Quite Ok image format

Share on:

QOI

There is a new image format in town. It is about on par with PNG for compression, and only encodes RGB and RGBA. What is interesting about it is how simple it is, and as a result of that simplicity how fast it is. So fast that it has achieved essentially O(n) which is the optimal performance scale for an image. That green line above in the image from Wikipedia shows O(n).

What is QOI?

QOI is the “Quite Ok Image” format. The author, Dominic Szablewski openly admits he isn’t an compression guy, but I think that might be in his favor.

He starts out talking about the image and video formats that we have today. His comments ring true. They are complex and stink of design by committee. I’ve talked about this before myself. These image formats are overly complex and force us to rely on complex libraries rather than understand the format. They are also slow for the same reasons. We just haven’t noticed as our hardware got faster and included silicon optimizations for many of the formats we use for multimedia.

QOI is the exact opposite. He started with a simple goal of encoding an RGB image in a smaller way that was simple. Now the file format isn’t done yet (last change was a week ago and made the design simpler and smaller), but we can look at the format and understand what is going on.

He starts with a 14 byte header.

Field name Type Description
“qoif” UTF-7 String magic value
Width Big Endian unsigned 32 bit integer
Height Big Endian unsigned 32 bit integer
Channels unsigned 8 bit (3 for RGB, 4 for RGBA, or illegal)
Color Space unsigned 8 bit mask 0000rgba (0 is sRGBA, 1 is linear)

Fairly straightforward. There is no place to store metadata. That is a double edge sword. Throwing in a variable length field just after the image is an easy way to include metadata, but it also means that is one more thing to process. It could be placed after the image data itself, but what is it? What rules does it follow? The author left it out for all of these reasons, but I believe because he is wanting to head to a video format eventually and all of the metadata options get sticker in that case.

Things built in run time

Next we establish a standard “previous pixel” where one isn’t defined. This way there is no initial pixel to worry about encoding. He wisely chooses

{r: 0, g: 0, b: 0, a: 255}

There is also a small cache of 64 pixels that are kept live based on all the pixels previously seen. Each pixel is “hashed” by taking the XOR of each channel and then masking off the lower 6 bits. This would look like

(r^g^b^a) % 64

in C. New values replace the old values.

Pixel encoding

Then pixels are processed into 1 of 4 types of encodings as the following text copied from github denotes.
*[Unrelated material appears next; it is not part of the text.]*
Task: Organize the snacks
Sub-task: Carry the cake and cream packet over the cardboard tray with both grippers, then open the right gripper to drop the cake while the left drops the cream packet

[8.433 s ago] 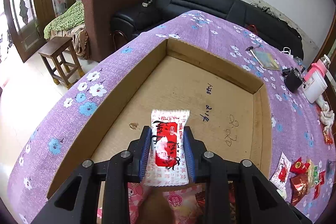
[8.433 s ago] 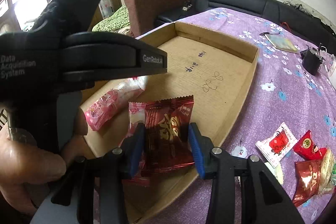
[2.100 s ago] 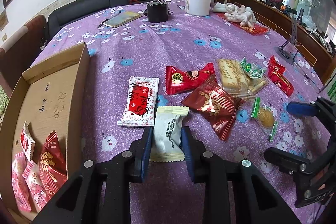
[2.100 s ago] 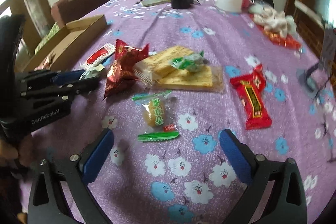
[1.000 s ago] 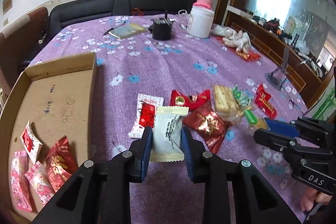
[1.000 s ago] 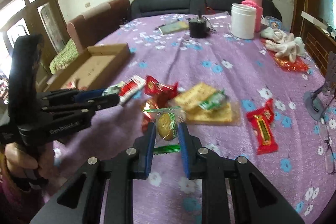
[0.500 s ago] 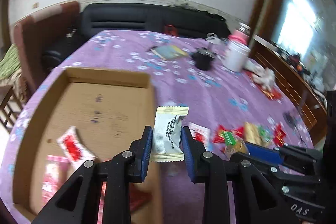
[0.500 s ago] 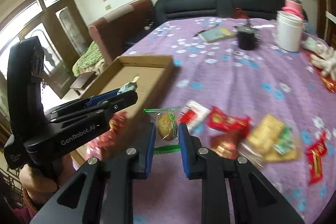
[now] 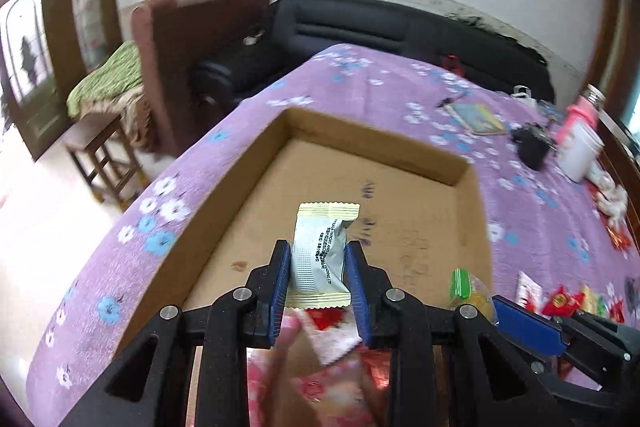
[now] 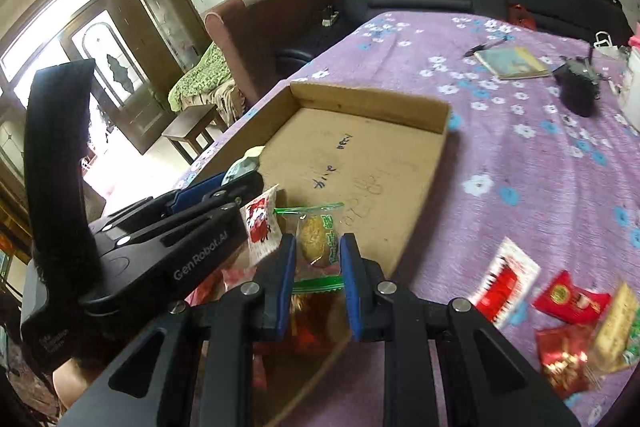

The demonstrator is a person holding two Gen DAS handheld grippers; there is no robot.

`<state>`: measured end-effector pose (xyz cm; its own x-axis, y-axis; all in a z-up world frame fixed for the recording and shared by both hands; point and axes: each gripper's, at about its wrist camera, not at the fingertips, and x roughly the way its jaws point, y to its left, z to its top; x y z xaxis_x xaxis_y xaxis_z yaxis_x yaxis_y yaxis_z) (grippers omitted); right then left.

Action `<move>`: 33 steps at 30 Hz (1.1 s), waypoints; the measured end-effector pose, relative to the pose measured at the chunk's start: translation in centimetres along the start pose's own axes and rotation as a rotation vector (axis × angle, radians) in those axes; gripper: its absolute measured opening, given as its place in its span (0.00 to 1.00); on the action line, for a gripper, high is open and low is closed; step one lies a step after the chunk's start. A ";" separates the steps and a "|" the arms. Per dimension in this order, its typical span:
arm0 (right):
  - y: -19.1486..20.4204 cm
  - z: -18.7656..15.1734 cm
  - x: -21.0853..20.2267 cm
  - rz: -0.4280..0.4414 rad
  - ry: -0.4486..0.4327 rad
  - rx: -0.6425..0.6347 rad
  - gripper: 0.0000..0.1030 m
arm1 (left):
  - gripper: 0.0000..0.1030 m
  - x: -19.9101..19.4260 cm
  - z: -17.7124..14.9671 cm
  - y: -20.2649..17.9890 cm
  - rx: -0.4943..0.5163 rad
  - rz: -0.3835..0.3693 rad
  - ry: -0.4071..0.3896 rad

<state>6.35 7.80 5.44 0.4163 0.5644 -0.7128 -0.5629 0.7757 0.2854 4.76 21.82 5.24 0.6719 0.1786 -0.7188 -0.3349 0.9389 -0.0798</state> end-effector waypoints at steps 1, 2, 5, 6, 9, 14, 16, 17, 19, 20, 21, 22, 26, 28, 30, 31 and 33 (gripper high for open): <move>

  • a run of the previous pixel
  • an index into a previously seen pixel
  • a difference to the previous pixel value in r,g,b,a
  • full r,g,b,a values

The encoding is choosen in the order of the list above. You use the first one that works. Let’s go down in bit order though.

0 0 - Index

0 0 for the first 2 bits means it is an index. That means recover the pixel from the cache described above. The remaining 6 bits are the number in the cache of the pixel value. For encoding, if the pixel in the cache is the same as the one you are encoding, you use the index encoding. Run should be used before index if it fits.

0 1 0 - Small Run

The next 5 bits is the count for how long the previous pixel is repeated. 1 to 32 times. If run works then it should be the encoding used.

0 1 1 - Large Run

The next 13 bits is the count from 33-8224 for how many times the previous pixel is repeated.

Note, early statistics showed this is almost never used and it will probably be dropped for a simpler version or another feature.

1 0 - 8 bit diff

Next 6 bits are the 2 bit difference for R, G, and B (in that order). From -1 to 2 from the value of the last pixel.

1 1 0 - 16 bit diff

The next 13 bits are the difference from the last pixel. Next 5 bits is the difference for Red (-15 to 16). Followed by 4 bits for Green and the Blue (-7 to 8).

1 1 1 0 - 24 bit diff

The next 20 bits are the 5 bit difference for R, G, B, and A in that order (-15 to 16). Notice this is the only difference that supports the alpha channel. If there is a smooth gradient in the Alpha this will be the most common encoding for that area I think.

1 1 1 1 - Full RGBA value

If none of the previous encodings work, you use this one. After the 4 header bits, the next 4 are a bitmask for rgba. If any of the bitmask is 1 than a byte is allocated to store the value of that color. Those bytes are stored in the order of the mask.

Results

The initial results look roughly 20x faster than the next fastest PNG library for encoding and 3x faster for decode. Compared to the reference library libpng it is closer to 50x in encoding and 4x in decode. These are nothing to sneeze at.

Now we could beat this with raw value stored in a file that is memory mapped, unless the time to read over I/O is slowed by the size, which is a real problem with larger images. The time to read from a disk or over a network is often longer for raw bitmaps than PNG encoding. So how does QOI handle that? By compressing roughly as well as PNG.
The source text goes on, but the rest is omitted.